そして、月が昇って日付が変わった時、町の人は誰が悪魔に魂を売った者なのか思い出した。
「あの子だ。」
金髪に青い瞳、笑顔が可愛らしいと評判だったスノー。しかし、その評判は作られたものだったのだ。
「俺たちが、あの罪人の娘を好きなはずがない。今まで、なぜあれを好きだったのか・・・答えは簡単だ。」
悪魔に魂を捧げたのは、スノー。それが町の決断で、すぐに町は動いた。男衆を集めて、町のはずれの小屋に向かう。
「こんな不気味な場所に住むやつを、今まで何の疑いもなく接していたとは。」
「それが悪魔の力だろう。」
「だが、気づかなかった罪が問われる。教会に知られる前に・・・いや、神父が来たということはもう知られているのか。」
「しかし、神父様は言っていた。この町のものの手で終わらせろと。なら、今からでも遅くはない。」
ぎらついた目で、男衆はスノーの家の扉を睨みつけた。そこからは何も言わず、一人の男が、工具を使って扉をこじ開ける。
むわっと異臭が外に漏れだして、男たちは顔をしかめた。
「さすが、悪魔・・・いや、魔女の小屋と言ったところか。」
「ものすごい匂いだ。この匂いは・・・」
ランプを持った男が、口を押えて先に進む。すると、声にならない声を上げた。
「これはっ・・・!?」
「どうした?なっ・・・」
男たちは、目の前に広がる光景を目にして、吐き気がした。その光景は、自分たちがなそうとしたことと変わらないというのに。

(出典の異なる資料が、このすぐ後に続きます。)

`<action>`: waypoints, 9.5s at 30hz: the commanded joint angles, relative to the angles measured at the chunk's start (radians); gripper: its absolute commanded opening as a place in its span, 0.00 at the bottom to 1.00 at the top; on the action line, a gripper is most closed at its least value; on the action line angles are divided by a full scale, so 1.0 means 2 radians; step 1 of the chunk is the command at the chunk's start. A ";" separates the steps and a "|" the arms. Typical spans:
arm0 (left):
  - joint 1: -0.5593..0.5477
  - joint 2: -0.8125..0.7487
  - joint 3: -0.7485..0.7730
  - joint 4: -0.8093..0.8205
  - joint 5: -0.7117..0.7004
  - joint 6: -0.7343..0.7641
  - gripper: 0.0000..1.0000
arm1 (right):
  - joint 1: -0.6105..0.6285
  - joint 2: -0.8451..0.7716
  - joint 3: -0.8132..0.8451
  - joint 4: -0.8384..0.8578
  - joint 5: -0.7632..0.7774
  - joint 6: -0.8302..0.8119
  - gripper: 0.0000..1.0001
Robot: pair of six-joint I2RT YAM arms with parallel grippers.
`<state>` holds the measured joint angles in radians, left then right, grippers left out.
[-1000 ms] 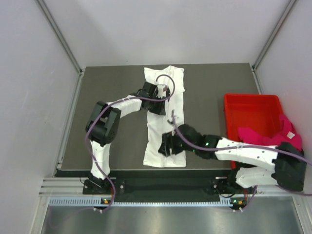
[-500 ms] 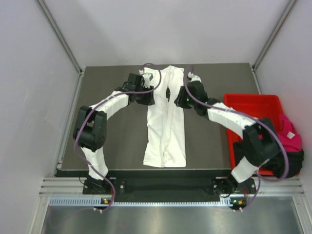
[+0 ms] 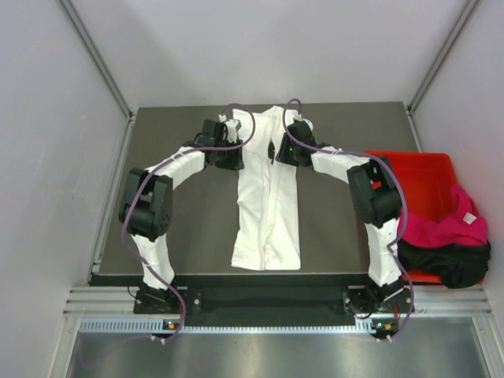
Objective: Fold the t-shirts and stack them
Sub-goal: Fold the tshirt
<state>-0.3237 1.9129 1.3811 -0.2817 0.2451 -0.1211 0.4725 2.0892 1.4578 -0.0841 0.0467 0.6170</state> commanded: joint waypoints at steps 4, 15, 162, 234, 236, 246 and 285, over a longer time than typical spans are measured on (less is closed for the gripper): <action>-0.001 0.027 0.020 0.024 0.013 -0.005 0.48 | -0.005 0.037 0.061 -0.004 0.003 0.017 0.36; -0.002 0.055 0.035 0.021 0.019 -0.012 0.48 | -0.007 0.054 0.085 -0.009 0.008 0.018 0.28; -0.065 -0.124 -0.134 0.109 0.013 0.317 0.00 | -0.030 -0.176 -0.111 -0.157 -0.120 -0.105 0.00; -0.163 -0.196 -0.315 0.034 -0.004 0.386 0.43 | -0.002 -0.303 -0.343 -0.034 -0.115 -0.013 0.53; -0.162 -0.196 -0.319 0.040 -0.010 0.385 0.43 | 0.009 -0.307 -0.354 -0.029 -0.109 0.000 0.54; -0.163 -0.194 -0.335 0.076 -0.031 0.383 0.24 | 0.028 -0.268 -0.378 0.008 -0.090 0.022 0.33; -0.079 -0.242 -0.096 -0.187 -0.014 0.301 0.00 | 0.019 -0.465 -0.351 -0.204 -0.120 -0.011 0.00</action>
<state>-0.5892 1.3018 1.0554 -0.7841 0.2951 0.4946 0.6445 1.0348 0.6666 -0.4877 -0.1768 0.7952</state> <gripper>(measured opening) 0.011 0.014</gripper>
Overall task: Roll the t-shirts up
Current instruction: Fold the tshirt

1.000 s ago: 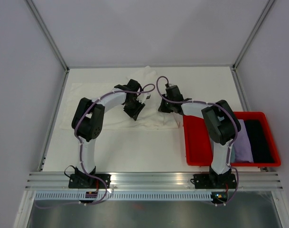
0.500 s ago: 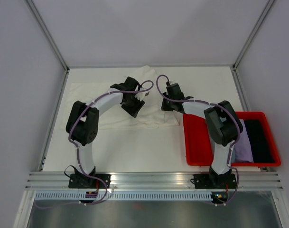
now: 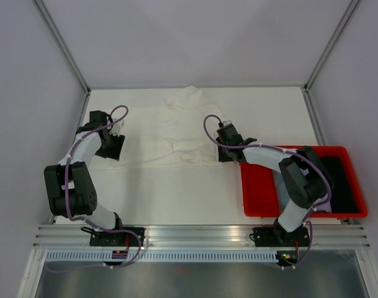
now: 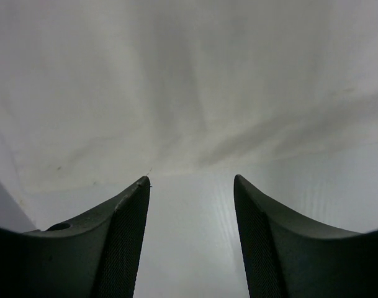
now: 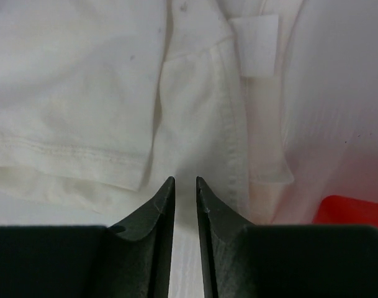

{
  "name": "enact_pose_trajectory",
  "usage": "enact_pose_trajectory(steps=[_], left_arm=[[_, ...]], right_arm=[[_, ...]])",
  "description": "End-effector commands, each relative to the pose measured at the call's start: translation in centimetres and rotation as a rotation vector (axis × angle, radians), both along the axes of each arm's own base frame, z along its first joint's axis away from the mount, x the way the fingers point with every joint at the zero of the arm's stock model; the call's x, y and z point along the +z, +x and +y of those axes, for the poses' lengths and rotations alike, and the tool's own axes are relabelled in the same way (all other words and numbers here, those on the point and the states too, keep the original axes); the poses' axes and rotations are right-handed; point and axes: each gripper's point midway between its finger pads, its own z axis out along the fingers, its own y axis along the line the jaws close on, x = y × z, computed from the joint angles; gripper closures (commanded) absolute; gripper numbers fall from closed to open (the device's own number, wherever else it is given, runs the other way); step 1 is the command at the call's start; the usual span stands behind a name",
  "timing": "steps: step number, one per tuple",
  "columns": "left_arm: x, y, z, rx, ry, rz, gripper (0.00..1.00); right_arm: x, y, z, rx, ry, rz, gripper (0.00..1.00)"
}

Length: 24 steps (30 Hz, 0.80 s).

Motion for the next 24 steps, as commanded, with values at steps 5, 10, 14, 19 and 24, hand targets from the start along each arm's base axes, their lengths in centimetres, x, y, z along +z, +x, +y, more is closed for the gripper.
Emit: enact_pose_trajectory(steps=[5,10,14,19,24], left_arm=[[2.6,0.2,10.0,0.190,0.174,-0.142,0.36],[1.6,0.2,14.8,0.329,0.182,-0.159,0.36],[0.6,0.1,17.3,0.397,0.211,-0.158,0.36],[-1.7,0.3,19.0,0.441,0.179,-0.123,0.35],[-3.4,0.0,19.4,0.452,0.163,-0.089,0.35]], right_arm=[[-0.1,-0.8,-2.2,-0.038,-0.112,-0.020,0.68],[0.7,-1.1,-2.9,-0.091,-0.103,-0.042,0.59],[1.2,-0.1,-3.3,-0.119,-0.131,-0.072,0.55],[-0.3,0.8,-3.4,-0.140,-0.152,-0.047,0.54],[-2.0,0.9,-3.9,-0.148,-0.188,-0.009,0.54]])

床に散らばる金髪、見開かれてむき出しになっている青い瞳。白い肌は、もう血の気など通っていない、青白く、その胸に赤い血が広がっていた。
それは、明らかに死んでいるスノーだ。
「あぁ、スノー・・・もう終わりだよ。」
スノーの死体の横で、心底残念そうに少年がつぶやく。
あまりの異様な光景に、頭に血が上っていた男衆も顔を青白くさせた。
「今、追いかけるよ。もっと、君を楽しみたかったけど。」
少年は握りしめていたナイフを持ち上げて、自分の胸に刃を向けた。
「何を・・・」
「やめるんだ!フォグ!」
少年の背後で、青白く光る青年が叫んだ。その青年に今更気づいた男衆は、声も出せずにその光景を見守った。
「スノー、愛しているよ。」
「フォグっ!」
青年の言葉など聞こえていないようで、少年は青年を振り返ることもなく、ナイフで自身の胸を貫いた。

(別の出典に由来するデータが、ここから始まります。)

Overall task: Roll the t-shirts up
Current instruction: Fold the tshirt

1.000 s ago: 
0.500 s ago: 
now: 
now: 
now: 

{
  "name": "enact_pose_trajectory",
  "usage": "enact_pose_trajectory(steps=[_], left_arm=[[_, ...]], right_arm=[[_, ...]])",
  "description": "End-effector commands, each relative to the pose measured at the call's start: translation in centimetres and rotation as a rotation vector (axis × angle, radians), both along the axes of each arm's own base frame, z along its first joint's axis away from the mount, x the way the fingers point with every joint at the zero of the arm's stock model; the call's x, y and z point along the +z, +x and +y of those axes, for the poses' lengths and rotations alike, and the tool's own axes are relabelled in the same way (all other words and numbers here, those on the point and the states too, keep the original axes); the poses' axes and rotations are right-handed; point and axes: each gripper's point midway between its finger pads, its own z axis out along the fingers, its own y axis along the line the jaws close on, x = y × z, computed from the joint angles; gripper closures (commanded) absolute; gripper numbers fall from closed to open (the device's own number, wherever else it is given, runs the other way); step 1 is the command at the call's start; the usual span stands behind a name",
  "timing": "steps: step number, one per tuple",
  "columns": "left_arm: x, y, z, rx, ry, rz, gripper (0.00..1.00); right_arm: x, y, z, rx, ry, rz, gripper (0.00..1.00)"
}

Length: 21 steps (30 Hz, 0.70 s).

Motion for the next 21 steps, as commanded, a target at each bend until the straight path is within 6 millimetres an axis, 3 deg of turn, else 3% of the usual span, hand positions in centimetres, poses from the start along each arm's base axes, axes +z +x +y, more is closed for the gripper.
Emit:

それは、呪われたナイフ。少年の力でも、骨をたやすく突き破り、心臓までその刃を届かせた。絵に装飾されたどくろが、にたりと笑うのを、男衆は見てしまった。
男衆が気付いた時には、青年は姿を消していた。
そして、念のために確認した2つの体は、完全に死体だった。
町は、少年を英雄としてまつり、スノーを魔女としてさらすことにした。そうしなければ、罪に問われると思ったのだ。

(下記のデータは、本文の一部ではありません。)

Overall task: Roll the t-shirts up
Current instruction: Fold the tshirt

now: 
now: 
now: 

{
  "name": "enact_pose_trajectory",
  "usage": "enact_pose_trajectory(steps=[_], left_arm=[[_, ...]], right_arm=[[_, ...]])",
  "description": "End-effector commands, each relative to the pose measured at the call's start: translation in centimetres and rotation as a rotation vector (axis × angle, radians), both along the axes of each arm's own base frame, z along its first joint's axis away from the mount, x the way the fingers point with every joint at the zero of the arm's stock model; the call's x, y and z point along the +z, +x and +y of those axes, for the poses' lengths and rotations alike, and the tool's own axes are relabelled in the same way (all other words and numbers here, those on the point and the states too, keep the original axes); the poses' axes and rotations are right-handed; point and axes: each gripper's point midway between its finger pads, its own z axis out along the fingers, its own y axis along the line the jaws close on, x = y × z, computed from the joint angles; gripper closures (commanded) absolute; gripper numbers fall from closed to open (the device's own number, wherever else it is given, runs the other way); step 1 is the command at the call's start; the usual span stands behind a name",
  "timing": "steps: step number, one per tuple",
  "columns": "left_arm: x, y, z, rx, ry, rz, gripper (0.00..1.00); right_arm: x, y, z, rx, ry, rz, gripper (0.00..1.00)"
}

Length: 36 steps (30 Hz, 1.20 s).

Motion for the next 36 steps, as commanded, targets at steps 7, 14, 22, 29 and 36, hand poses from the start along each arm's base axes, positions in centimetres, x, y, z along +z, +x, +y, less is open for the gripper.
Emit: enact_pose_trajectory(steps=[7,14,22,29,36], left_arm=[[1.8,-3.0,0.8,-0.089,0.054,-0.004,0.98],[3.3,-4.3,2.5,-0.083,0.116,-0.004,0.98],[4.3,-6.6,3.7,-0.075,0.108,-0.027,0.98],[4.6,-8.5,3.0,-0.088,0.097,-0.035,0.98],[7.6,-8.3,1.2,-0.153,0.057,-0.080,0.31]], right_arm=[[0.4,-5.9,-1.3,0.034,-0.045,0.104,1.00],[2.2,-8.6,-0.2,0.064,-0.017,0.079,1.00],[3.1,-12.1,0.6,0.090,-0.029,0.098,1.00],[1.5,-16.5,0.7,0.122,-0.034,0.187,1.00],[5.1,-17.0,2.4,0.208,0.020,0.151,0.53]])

丁重に葬られた少年と野ざらしにされ、見るも無残な姿となったスノーは、当然離れ離れとなり、共に墓に入ることはなかった。
それを、遠く見守っていた神父は、踵を返して笑った。
「ケタケタケタ!最高だな。最高だ。これからも楽しませてくれよ、かわいいおもちゃたち。」
新たな契約を果たした神父の姿をした悪魔は、そう上機嫌に笑って消えた。
悪魔と契約した魂は、悪魔に食われて輪廻の輪を外れる。しかし、2人の魂は別の世界へと転生し、命を繰り返すことになる。
これは、2人の呪われたゲームの序章だった。